À la question "Carles Puigdemont est-il disposé à rentrer?", l'un de ses avocats en Catalogne a répondu: "En principe, oui, mais mon conseil c'est d'évaluer la situation, car au moment où il reviendrait ici, il serait arrêté", deux mois après la proclamation d'une République catalane restée sans effets.
"Il faut mesurer si cela vaut la peine, s'il peut faire davantage dedans que dehors, il est évident que s'il vient et est emprisonné, cela génère (...) un conflit politique très important", a ajouté Me Jaume Alonso-Cuevillas au micro de Catalunya radio. "C'est une décision politique qu'il faudra prendre dans les prochains jours", a-t-il ajouté.
"Nous étudions tous les scénarios", a simplement confirmé la directrice de campagne du parti de M. Puigdemont, Elsa Artadi, interrogée à Bruxelles par la radio catalane Rac1. Elle a insisté sur l'idée que la victoire des sécessionnistes -avec 47,5% des voix, mais une majorité absolue en sièges- était celle de "tous" les partis indépendantistes qui allaient devoir parler pour la formation d'un gouvernement à Barcelone.
M. Puigdemont a maintes fois affirmé sa volonté de rétablir son gouvernement destitué par Madrid, ce qui semble compromis, certains membres ayant été placés en détention provisoire pour "rébellion" et "sédition" en Espagne, d'autres ayant choisi de s'exiler.Le vice- président catalan destitué, Oriol Junqueras, est ainsi en prison depuis le 2 novembre et avait pris la tête d'une liste séparée, qui a été devancée par celle de M. Puigdemont.
Le porte-parole de son parti de gauche indépendantiste, Joan Tarda, s'est adressé samedi à M. Puigdemont, dans un tweet en le reconnaissant comme "président": "nous vous attendons pour que vous dirigiez la Généralité (l'exécutif catalan) avec le vice-président Junqueras", a-t-il écrit, ajoutant une incitation supplémentaire à son retour.

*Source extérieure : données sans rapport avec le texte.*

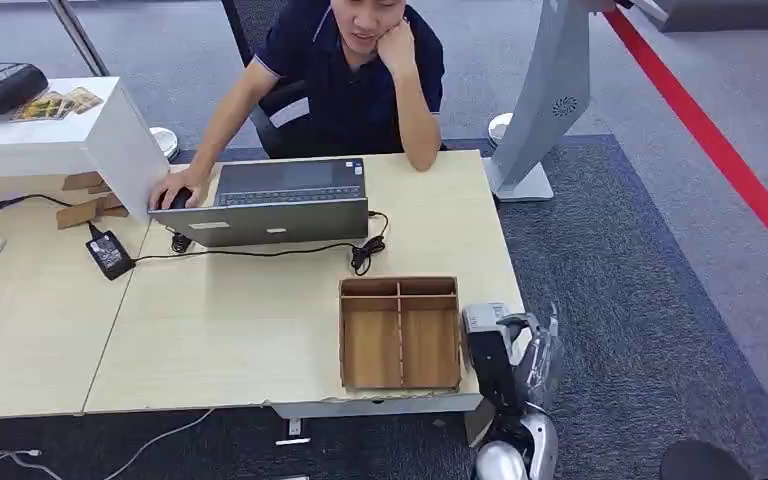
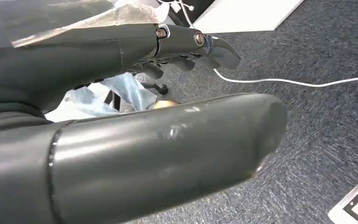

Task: Pass the card to the sensor for recognition and then transmit it.

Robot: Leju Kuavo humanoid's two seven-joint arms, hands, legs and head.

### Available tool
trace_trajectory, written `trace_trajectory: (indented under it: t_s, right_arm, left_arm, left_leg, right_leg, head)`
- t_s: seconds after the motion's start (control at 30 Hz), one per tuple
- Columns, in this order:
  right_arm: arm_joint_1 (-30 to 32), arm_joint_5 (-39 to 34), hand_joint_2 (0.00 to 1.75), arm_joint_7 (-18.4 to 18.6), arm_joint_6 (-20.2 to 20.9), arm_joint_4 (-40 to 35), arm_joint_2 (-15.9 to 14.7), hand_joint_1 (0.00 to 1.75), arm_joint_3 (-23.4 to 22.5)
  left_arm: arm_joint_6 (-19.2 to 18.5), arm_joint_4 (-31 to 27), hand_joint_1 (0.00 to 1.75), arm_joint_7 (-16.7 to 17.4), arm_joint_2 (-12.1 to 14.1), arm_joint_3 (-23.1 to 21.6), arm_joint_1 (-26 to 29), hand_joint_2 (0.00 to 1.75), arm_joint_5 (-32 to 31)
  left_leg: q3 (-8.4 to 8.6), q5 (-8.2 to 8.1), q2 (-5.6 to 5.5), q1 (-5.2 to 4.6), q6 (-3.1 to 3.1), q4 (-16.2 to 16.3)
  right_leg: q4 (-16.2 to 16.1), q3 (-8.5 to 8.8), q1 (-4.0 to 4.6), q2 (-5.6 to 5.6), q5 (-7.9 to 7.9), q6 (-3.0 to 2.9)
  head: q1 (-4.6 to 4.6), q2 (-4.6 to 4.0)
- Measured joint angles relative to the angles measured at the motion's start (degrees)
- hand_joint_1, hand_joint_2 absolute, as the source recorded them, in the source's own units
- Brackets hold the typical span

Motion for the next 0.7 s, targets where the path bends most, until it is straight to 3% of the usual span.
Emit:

Dans son bras de fer avec Madrid, M. Puigdemont cherche systématiquement à se placer sur le même plan que le chef du gouvernement espagnol et à pousser l'Europe à s'impliquer dans ce conflit politique, ce qu'elle refuse de faire. M. Puigdemont avait proposé vendredi à M. Rajoy de le rencontrer "à Bruxelles ou dans n'importe quel autre lieu de l'Union européenne".
Sans jamais prononcer son nom, le Premier ministre conservateur lui avait répondu indirectement: "la personne avec laquelle je devrais m'asseoir, c'est celle qui a remporté ces élections, Mme (Inès) Arrimadas", tête de liste du parti Ciudadanos, qui a obtenu le plus de voix (25%) et de sièges (37). "Je devrai parler avec la personne qui exercera la présidence du gouvernement régional, mais pour cela elle doit prendre ses fonctions", a averti M. Rajoy.
La directrice de campagne de M. Puigdemont a au contraire appelé M. Rajoy à commencer à parler "avec les partis souverainistes, qui sont clairement vainqueurs de ces élections".
"La première force politique en Catalogne, c'est Ciudadanos, une force constitutionnaliste", a souligné de son côté samedi Inès Arrimadas, forte de son 1,1 million de voix, dans un entretien publié par El Mundo. "C'est fondamental pour mettre en lumière le fait qu'il n'y a pas une majorité sociale en Catalogne en faveur de l'indépendance", a-t-elle insisté.
Elle ne dispose cependant pas d'alliés pour former une coalition de gouvernement: les socialistes n'ont que 17 sièges et le Parti populaire (PP, conservateur) de M. Rajoy s'est effondré, ne recueillant que 4% des voix dans la région (3 sièges).
La situation économique dans la région risque de pâtir de la poursuite de l'incertitude politique, alors que plus de 3.100 entreprises ont déménagé leurs sièges sociaux ailleurs et que le tourisme et les investissements faiblissent.